Please print only the top portion of the entries below, ending with the line that contains "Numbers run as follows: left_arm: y", exactly as written.

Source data
══════════
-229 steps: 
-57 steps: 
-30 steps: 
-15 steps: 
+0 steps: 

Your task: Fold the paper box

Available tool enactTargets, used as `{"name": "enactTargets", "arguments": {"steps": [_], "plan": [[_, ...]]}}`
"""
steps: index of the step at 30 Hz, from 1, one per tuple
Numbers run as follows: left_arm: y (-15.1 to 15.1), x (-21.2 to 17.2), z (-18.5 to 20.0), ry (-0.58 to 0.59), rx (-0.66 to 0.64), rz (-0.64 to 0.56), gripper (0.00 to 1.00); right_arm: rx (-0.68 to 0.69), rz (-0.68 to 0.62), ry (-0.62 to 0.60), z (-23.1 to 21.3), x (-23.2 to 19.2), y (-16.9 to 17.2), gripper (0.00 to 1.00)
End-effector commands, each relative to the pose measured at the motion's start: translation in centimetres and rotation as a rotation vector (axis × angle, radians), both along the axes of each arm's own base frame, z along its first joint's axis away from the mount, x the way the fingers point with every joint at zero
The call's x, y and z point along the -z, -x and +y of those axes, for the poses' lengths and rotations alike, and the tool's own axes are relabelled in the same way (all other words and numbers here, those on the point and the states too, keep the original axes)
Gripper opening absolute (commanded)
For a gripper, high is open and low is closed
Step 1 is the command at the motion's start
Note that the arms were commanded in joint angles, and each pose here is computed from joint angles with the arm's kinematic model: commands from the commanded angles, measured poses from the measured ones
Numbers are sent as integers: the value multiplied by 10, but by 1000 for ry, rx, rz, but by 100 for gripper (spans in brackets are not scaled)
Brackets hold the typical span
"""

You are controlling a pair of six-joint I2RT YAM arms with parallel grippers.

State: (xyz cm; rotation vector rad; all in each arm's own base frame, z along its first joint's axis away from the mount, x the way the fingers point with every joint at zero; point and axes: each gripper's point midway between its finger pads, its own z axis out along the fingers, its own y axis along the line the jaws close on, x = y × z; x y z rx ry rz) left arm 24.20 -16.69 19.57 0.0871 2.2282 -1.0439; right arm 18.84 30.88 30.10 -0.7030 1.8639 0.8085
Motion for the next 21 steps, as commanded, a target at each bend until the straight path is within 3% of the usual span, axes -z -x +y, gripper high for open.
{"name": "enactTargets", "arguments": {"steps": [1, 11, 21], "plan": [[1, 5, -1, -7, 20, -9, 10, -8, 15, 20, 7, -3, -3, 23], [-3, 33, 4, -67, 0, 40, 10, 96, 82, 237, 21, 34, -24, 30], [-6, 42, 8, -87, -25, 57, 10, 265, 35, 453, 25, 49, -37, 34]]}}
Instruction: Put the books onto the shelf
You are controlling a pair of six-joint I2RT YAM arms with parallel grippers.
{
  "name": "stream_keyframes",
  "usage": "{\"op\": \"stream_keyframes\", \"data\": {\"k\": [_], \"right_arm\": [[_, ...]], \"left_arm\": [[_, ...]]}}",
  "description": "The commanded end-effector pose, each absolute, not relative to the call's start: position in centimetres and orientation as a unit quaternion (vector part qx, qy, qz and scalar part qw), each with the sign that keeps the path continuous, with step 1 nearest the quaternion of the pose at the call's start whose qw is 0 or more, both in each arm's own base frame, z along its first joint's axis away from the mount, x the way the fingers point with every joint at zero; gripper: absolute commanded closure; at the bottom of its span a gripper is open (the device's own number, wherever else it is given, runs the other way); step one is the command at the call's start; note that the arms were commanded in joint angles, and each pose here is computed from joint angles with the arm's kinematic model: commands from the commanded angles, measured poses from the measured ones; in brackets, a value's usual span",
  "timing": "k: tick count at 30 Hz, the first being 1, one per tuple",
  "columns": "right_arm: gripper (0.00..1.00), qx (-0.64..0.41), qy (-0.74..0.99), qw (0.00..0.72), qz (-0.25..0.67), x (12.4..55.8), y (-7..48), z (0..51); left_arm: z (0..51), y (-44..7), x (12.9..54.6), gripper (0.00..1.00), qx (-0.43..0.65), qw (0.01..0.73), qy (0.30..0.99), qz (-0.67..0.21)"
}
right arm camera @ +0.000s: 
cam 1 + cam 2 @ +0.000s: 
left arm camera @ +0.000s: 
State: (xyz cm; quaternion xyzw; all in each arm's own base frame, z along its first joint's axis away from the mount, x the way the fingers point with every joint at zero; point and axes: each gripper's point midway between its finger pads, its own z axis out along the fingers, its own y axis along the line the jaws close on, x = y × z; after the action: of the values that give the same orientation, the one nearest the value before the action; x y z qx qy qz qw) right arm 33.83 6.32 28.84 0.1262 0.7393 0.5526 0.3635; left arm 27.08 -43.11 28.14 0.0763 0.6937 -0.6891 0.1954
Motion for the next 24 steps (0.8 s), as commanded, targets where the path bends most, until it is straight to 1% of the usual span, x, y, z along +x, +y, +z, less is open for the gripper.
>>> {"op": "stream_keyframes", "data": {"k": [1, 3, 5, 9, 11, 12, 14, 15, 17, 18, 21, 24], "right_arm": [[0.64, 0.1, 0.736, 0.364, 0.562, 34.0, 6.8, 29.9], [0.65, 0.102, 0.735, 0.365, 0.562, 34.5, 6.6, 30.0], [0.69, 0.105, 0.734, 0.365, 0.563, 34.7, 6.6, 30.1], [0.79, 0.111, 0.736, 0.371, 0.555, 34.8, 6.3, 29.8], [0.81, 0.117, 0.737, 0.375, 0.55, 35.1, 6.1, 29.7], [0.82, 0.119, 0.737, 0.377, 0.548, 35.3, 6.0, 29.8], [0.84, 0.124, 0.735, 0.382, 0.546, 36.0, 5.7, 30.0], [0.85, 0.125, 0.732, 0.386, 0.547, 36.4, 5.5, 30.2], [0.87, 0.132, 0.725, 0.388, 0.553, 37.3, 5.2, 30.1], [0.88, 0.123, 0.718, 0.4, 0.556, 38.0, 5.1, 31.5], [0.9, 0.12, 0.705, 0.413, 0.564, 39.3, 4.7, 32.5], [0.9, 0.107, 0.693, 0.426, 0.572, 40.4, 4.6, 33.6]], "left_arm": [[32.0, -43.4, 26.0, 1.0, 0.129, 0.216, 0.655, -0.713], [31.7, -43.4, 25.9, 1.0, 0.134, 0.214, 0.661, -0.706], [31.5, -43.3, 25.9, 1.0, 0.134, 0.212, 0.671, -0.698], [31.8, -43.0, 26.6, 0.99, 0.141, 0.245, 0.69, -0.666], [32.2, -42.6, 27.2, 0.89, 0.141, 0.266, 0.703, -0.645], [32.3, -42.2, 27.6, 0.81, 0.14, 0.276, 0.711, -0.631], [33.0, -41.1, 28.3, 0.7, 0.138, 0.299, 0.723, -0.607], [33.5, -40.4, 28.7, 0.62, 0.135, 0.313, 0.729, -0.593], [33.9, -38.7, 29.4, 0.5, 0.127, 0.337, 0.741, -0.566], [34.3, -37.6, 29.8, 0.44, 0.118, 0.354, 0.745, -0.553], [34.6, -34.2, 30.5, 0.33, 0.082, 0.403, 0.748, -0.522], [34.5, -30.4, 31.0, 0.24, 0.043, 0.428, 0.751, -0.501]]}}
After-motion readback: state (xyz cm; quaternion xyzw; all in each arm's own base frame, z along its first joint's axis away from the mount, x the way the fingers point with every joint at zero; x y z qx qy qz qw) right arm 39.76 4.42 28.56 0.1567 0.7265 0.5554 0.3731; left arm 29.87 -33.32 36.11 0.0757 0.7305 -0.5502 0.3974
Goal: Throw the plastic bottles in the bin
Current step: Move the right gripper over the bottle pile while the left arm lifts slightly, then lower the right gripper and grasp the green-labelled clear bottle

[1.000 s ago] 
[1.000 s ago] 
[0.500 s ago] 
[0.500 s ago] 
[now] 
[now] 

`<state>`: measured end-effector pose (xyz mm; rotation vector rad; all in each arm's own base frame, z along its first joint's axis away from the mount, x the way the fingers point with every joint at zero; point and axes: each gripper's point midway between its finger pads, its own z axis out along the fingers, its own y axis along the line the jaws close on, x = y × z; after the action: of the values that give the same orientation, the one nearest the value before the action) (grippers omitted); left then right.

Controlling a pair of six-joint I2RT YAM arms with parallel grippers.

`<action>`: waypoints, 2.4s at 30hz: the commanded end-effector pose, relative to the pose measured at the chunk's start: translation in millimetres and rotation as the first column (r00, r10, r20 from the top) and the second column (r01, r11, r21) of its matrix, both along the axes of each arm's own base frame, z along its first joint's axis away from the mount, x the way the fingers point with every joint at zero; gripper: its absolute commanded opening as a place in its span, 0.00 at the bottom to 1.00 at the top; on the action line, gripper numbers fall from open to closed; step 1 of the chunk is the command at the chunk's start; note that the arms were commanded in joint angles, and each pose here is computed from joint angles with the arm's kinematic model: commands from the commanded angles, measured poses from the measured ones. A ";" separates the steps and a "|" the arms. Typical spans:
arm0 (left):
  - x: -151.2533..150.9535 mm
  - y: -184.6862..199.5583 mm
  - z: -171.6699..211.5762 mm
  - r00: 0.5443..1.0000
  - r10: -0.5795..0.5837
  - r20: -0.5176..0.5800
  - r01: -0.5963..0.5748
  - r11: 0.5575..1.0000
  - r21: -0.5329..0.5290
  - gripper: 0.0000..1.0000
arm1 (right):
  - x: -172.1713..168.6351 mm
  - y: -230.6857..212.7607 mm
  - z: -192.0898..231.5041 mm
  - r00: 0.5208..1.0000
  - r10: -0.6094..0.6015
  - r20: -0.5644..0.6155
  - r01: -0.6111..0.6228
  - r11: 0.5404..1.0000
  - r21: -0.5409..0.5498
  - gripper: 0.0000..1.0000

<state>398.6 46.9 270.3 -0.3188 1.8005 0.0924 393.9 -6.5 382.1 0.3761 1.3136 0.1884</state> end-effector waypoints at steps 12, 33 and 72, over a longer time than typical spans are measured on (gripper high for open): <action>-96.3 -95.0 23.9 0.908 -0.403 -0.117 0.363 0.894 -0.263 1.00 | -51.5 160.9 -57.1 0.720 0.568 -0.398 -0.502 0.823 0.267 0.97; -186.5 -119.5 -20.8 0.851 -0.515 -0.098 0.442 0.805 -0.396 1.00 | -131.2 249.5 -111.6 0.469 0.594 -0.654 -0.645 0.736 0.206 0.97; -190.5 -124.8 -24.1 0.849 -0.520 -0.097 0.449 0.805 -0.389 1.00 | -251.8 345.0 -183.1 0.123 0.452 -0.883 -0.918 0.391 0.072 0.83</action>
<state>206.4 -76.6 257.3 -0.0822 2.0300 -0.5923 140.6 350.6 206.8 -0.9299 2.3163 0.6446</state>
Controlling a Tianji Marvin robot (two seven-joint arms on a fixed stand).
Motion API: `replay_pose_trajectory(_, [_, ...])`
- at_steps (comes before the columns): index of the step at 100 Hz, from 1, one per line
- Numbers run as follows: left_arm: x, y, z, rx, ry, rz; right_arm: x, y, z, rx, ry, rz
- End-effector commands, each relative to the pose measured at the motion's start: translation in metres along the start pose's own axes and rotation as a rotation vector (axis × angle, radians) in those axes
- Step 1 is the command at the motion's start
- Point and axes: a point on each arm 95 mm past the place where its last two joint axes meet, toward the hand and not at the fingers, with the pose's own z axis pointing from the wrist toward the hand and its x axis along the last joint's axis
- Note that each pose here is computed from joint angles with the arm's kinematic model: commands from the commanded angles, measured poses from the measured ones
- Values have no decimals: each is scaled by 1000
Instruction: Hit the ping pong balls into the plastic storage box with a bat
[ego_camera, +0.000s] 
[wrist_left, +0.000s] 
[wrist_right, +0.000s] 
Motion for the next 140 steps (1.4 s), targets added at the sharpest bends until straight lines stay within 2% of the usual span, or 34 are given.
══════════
Exercise result
-229 steps: 
-57 steps: 
-30 steps: 
-15 steps: 
+0 steps: 

Your task: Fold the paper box

Available tool enactTargets, used as `{"name": "enactTargets", "arguments": {"steps": [_], "plan": [[_, ...]]}}`
"""
steps: index of the step at 30 Hz, from 1, one per tuple
Numbers run as follows: left_arm: y (-15.1 to 15.1), x (-21.2 to 17.2), z (-18.5 to 20.0), ry (-0.58 to 0.59), rx (-0.66 to 0.64), rz (-0.64 to 0.56), gripper (0.00 to 1.00); right_arm: rx (-0.68 to 0.69), rz (-0.68 to 0.62), ry (-0.62 to 0.60), z (-23.1 to 21.3), x (-23.2 to 19.2), y (-16.9 to 17.2), gripper (0.00 to 1.00)

The exercise is now complete.